What, if anything, should happen to these lawyers — damage to their professional reputations, punishment by state bar associations, perhaps even prosecution at home or abroad — is now the subject of a lively debate in the legal world and beyond.

The question is, should any penalty be legal or social? Damage to their professional reputations is assured. But I don't think that's enough. The opinions made public are so flawed that, if they are typical of the rest, these folk have demonstrated themselve incapable of valid legal reasoning. They should be disbarred nationally. Make them go back through law school and take the bar again if they want to keep practicing.

And that's just the social penalties they deserve. There was a legal coup attempt, and these lawyers were tools to that end. That they tried to overthrow the government through legal means makes it no less treasonous, in my opinion. If, as I fear, the Bushistas avoid a war crimes trial, their tools must suffer such repercussions that no one wants to help in such a coup attempt in the future.

I'm for national disbarrment

I'm for national disbarrment and several years in prison. But that's just me.

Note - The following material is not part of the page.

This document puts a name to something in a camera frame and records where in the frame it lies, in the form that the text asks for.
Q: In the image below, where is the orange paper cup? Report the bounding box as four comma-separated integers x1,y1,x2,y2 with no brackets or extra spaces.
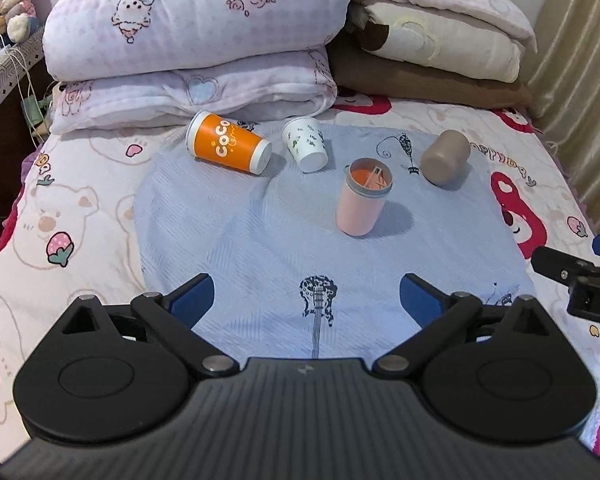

Now, another question about the workings of our gov't, sorry. This legal advice. Is the president supposed to act like the advice is tantamount to the law? I mean, the legal opinions are laughable on their face. Ha ha ha. But everyone knows their just opinions/ideas, right? Not even on par with, say, court opinions? So, I guess I don't understand how anybody expects those opinions to be sufficient fallback when they know the law.

They do a textualist's

They do a textualist's analysis, in which the most extreme meaning you can squeeze out of the combination of words marks the extent of the law. Justice Scalia is the foremost proponent of the legal philosophy.